The interactive role of protein kinase C (PKC) isoforms and protein phosphatase 2A (PP2A) in the mechanisms underlying the gradual reduction in stretch-induced contraction through triphosphorylation of 20-kDa myosin light chain (MLC(20)) was investigated in the canine basilar artery. In the presence of 5 mM tetraethylammonium, stretching at a rate of 1 mm/s from the initial length (L(i)) to 1.5 L(i) produced a contraction. Maintaining the stretched state for 15 min (15-min stretch) produced triphosphorylation of MLC(20 )at Ser-19, Thr-18 and Thr-9, and a gradual reduction in the contraction, both of which were reversed by Gö6976 (1 microM), an inhibitor of conventional PKC. The 15-min stretch increased PKCalpha activity whereas it decreased PP2A activity, both of which were blocked by Y-27632, an inhibitor of rho kinase.
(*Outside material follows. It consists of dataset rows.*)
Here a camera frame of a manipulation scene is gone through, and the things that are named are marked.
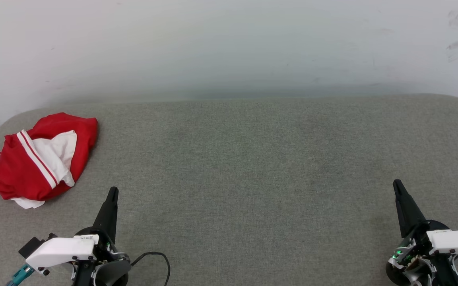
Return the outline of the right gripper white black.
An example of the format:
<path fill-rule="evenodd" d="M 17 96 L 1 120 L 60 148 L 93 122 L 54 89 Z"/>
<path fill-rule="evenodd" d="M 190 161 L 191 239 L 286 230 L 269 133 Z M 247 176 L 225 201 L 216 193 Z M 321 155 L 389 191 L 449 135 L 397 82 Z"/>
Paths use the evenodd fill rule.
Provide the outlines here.
<path fill-rule="evenodd" d="M 397 286 L 458 286 L 458 230 L 427 220 L 400 179 L 393 181 L 402 242 L 386 264 Z"/>

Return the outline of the red and white basketball jersey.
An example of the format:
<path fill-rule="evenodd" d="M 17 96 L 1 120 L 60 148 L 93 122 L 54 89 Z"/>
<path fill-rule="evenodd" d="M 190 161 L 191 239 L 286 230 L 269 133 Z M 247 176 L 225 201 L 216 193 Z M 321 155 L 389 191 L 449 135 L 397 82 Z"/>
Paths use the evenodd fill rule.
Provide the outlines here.
<path fill-rule="evenodd" d="M 0 150 L 0 196 L 29 209 L 65 193 L 82 175 L 97 136 L 96 118 L 64 112 L 6 135 Z"/>

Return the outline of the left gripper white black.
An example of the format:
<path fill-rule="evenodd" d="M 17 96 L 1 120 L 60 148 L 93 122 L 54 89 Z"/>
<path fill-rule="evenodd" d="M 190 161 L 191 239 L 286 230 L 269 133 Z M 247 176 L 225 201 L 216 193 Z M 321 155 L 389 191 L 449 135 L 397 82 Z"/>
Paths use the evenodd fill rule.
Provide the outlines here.
<path fill-rule="evenodd" d="M 93 227 L 80 230 L 74 237 L 46 241 L 26 264 L 46 276 L 50 268 L 71 268 L 72 286 L 127 286 L 130 258 L 116 249 L 118 215 L 117 187 L 111 187 Z"/>

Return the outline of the grey fabric sofa seat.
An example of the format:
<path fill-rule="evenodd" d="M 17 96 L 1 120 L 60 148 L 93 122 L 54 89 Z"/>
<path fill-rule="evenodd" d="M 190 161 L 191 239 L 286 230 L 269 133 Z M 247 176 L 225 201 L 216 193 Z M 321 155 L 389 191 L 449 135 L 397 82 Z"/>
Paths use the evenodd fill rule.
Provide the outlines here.
<path fill-rule="evenodd" d="M 28 210 L 0 197 L 0 286 L 32 237 L 91 226 L 112 186 L 116 247 L 165 253 L 168 286 L 395 286 L 395 179 L 458 229 L 456 97 L 71 105 L 9 119 L 0 149 L 58 112 L 96 118 L 98 140 L 62 196 Z"/>
Okadaic acid (OA; 1 microM), a PP2A inhibitor, also produced triphosphorylation of MLC(20) at the same amino acid residues and activated PKCalpha, which was inhibited by Gö6976. Stretching and OA increased phosphorylation of 17-kDa PKC-potentiated inhibitory phosphoprotein (CPI-17), and this phosphorylation was inhibited by Gö6976. The present results suggest that activation of PKCalpha mediated by an inhibitor of PP2A is involved in the stretch-induced triphosphorylation of MLC(20), and that this triphosphorylation counteracts the stretch-induced contraction.